“你别叫我这个名字,从来没有人叫我士凉,他们都叫我toki。”说着,士凉居然哽咽了,“我真是喝多了,真想哭。”
是朕把士凉向后拖拽,抱到安全的地方。
士凉一个翻身,双手撑着身子跪在地上,“是朕,你说什么算是一个人还活着?我的名字,我的记忆,我的人生,都是士冥的。老萧,老萧不是我的朋友,他是士冥的朋友。我回家都不敢看我妈的眼睛,我怕她发现她养了十八年的儿子被我害死了。都不是我的,都不是我的。还有,我真怕士冥的记忆会干扰我的判断,他们都叫我士冥,会不会哪天我就变成士冥了,我不想那样,可是我现在好奇怪啊,变得都不像自己了。是朕你看我现在什么样?”
是朕跪坐在士凉身前,将士凉的刘海撩起来,“我还是觉得,你把刘海撩起来最好看。”
士凉鼻子一酸,真哭了。
是朕捧起士凉的脸,“虽然你总说你想哭,但是你很少哭。士冥总说他很开心,却从来不笑。你笑起来,比他好看。”

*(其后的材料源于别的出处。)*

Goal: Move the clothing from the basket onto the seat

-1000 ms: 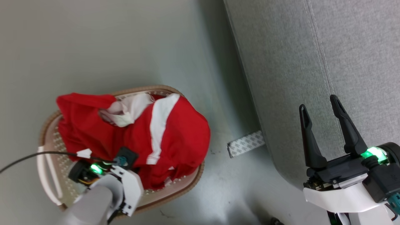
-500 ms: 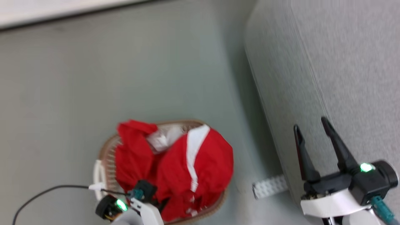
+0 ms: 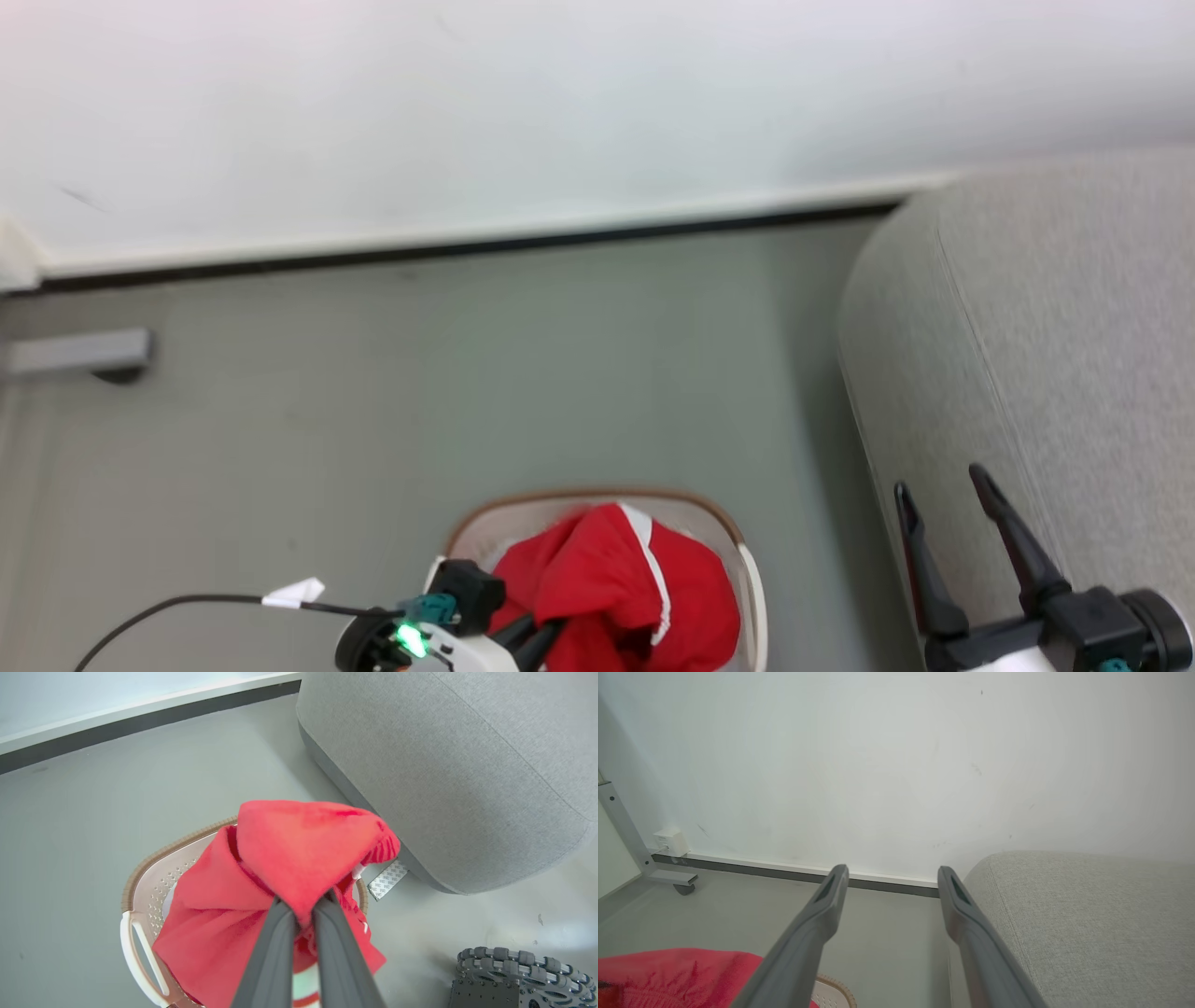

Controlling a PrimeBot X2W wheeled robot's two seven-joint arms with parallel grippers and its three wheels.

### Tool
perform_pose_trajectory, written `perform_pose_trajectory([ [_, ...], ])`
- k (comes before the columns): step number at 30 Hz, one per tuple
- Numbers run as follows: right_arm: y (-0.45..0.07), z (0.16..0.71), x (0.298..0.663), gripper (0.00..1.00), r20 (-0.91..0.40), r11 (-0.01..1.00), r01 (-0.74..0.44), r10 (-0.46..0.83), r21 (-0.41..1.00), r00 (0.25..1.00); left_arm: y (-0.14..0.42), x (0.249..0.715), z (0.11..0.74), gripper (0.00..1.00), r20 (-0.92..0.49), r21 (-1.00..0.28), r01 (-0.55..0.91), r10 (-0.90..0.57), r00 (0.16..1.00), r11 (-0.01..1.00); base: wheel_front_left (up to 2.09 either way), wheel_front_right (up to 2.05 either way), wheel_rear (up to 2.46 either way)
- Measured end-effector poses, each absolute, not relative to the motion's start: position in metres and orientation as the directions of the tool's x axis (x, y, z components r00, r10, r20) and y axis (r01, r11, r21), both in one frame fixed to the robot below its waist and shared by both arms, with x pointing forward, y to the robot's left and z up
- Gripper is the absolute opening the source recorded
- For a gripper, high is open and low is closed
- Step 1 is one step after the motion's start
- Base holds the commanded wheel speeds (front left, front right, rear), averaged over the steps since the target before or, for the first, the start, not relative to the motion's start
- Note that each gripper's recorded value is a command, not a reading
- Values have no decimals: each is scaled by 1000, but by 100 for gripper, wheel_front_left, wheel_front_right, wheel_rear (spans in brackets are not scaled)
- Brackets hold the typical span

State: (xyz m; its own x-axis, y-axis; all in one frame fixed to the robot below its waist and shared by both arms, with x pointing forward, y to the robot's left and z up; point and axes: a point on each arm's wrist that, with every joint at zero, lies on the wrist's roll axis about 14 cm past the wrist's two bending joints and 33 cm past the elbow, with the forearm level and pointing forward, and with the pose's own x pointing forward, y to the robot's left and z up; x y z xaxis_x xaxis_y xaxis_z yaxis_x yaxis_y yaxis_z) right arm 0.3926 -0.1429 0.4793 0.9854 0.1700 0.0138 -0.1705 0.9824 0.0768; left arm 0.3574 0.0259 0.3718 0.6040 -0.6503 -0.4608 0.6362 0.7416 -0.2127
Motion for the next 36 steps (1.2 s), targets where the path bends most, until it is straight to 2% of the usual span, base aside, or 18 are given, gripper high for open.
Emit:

是朕说,你记不记得那天,高考倒计时第九十九天,我站在学校前的十字路口等绿灯,你突然跑到我身边跟我说早,笑得很好看。
他说,记忆是最无用的继承,一个人是否活着,与他的记忆,身份,名字都无关,最重要的是,你的未来还有可能性啊。
“可能性?”士凉呆呆地问道。
“对啊,比如明天我想请你吃冰沙,你是想吃芒果味的,还是想吃荔枝味的?”
“芒果。”
是朕乐了,“你看,这就是可能性。士冥最讨厌的水果就是芒果,但是你喜欢。他死了,他再也吃不到,但是你可以按照自己的喜好对未来做出选项。每个人的灵魂规律都是不一样的,你和士冥连走路的姿势都不一样。你一直是你,toki也好,我的萌萌也好,你认真的生活,做菜好吃,你肯吃苦,却特别会撒娇。虽然偏执又别扭,总是作死,但很勇敢。”